▶ [TASK REQUIREMENTS]:
Among the entries below, please repeat exactly and only the lines from the line containing "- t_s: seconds" to the line containing "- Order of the", both lines included.

▶ [DATA UNDER STUDY]:
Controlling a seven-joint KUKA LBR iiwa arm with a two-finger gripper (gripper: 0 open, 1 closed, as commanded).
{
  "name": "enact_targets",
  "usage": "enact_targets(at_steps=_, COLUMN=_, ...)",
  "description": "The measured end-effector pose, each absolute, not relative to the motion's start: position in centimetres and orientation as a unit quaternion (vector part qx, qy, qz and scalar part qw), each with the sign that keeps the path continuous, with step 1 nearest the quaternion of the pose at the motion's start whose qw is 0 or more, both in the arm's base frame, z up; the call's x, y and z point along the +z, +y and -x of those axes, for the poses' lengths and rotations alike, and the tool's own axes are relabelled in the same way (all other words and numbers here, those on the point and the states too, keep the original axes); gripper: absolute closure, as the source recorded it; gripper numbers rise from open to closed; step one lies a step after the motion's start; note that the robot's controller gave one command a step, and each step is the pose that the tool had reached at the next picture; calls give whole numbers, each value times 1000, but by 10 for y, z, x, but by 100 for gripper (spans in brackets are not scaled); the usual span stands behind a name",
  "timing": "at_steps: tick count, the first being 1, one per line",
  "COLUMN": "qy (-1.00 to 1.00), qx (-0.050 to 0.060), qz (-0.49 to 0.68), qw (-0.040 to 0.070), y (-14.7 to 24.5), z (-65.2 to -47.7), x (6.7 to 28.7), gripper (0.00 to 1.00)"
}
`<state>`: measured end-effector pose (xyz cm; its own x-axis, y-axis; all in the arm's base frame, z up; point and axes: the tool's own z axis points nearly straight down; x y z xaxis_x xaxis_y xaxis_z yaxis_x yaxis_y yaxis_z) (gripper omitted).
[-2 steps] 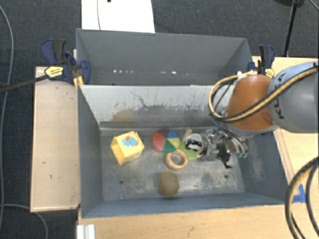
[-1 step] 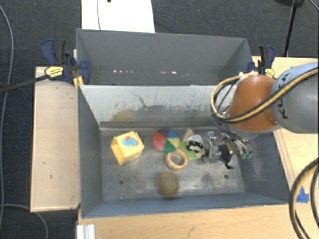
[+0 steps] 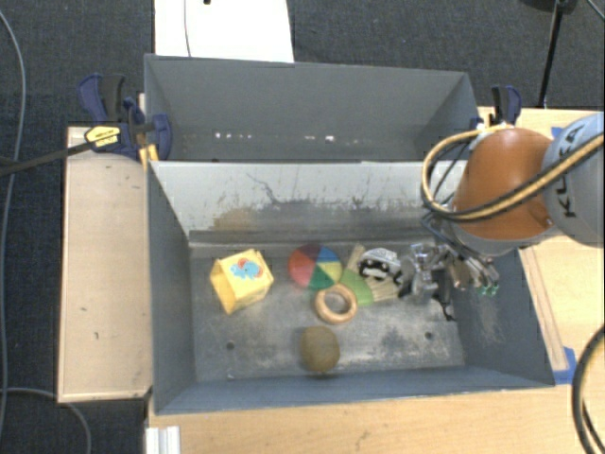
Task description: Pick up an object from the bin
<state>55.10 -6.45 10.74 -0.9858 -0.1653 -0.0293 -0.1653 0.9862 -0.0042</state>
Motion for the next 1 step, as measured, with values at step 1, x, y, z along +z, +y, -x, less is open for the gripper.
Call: enact_targets(at_steps=1, qy=995, qx=-2, qz=94, qw=20, y=-58, z=-554, x=153, gripper=100)
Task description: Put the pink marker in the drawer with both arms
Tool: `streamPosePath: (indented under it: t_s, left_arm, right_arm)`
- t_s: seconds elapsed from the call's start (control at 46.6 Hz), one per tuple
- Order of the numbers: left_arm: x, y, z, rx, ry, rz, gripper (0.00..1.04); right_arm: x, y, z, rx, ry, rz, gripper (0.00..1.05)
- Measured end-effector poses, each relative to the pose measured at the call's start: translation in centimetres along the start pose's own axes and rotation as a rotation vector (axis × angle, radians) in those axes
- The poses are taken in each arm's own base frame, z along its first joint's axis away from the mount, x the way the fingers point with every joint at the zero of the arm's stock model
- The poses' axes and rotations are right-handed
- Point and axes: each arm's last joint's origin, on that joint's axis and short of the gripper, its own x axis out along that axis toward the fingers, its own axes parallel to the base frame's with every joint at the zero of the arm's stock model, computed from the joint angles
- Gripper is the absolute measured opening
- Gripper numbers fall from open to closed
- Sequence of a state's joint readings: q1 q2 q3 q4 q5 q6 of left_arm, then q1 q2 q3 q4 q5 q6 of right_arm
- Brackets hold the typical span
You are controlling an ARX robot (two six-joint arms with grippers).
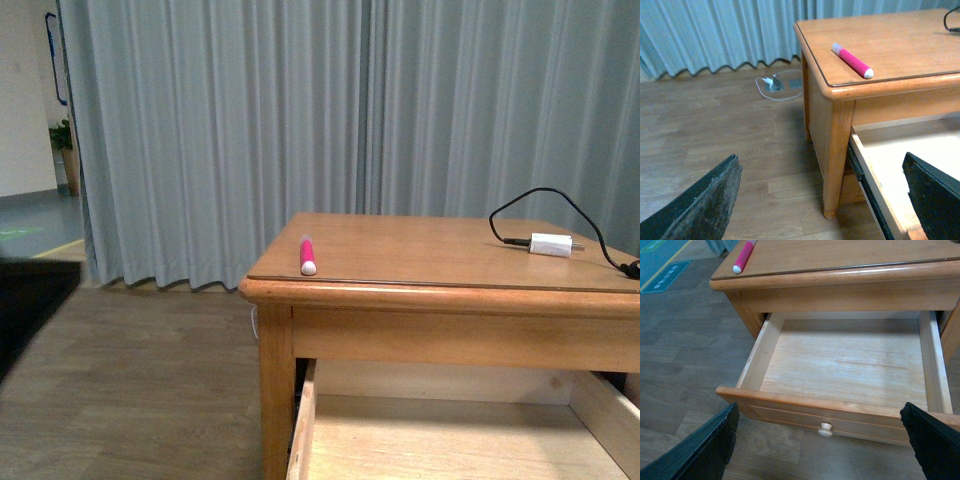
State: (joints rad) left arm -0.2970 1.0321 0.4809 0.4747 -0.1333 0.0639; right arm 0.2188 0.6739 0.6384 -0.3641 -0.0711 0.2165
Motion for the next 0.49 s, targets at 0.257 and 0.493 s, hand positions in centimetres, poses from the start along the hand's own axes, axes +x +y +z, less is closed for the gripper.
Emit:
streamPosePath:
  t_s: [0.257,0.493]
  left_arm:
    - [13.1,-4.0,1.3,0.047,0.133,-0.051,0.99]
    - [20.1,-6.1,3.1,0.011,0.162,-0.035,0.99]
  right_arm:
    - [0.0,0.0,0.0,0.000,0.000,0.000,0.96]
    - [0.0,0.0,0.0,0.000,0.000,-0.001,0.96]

▶ [EXERCISE ANSWER]:
- t_s: seconds elapsed from the call's start (control at 46.6 Hz), one per tuple
- Order of the numbers: left_arm: x, y, z, rx, ry, rz, gripper (0.00..1.04); right_arm: x, y, z, rx, ry, rz, gripper (0.00..1.05)

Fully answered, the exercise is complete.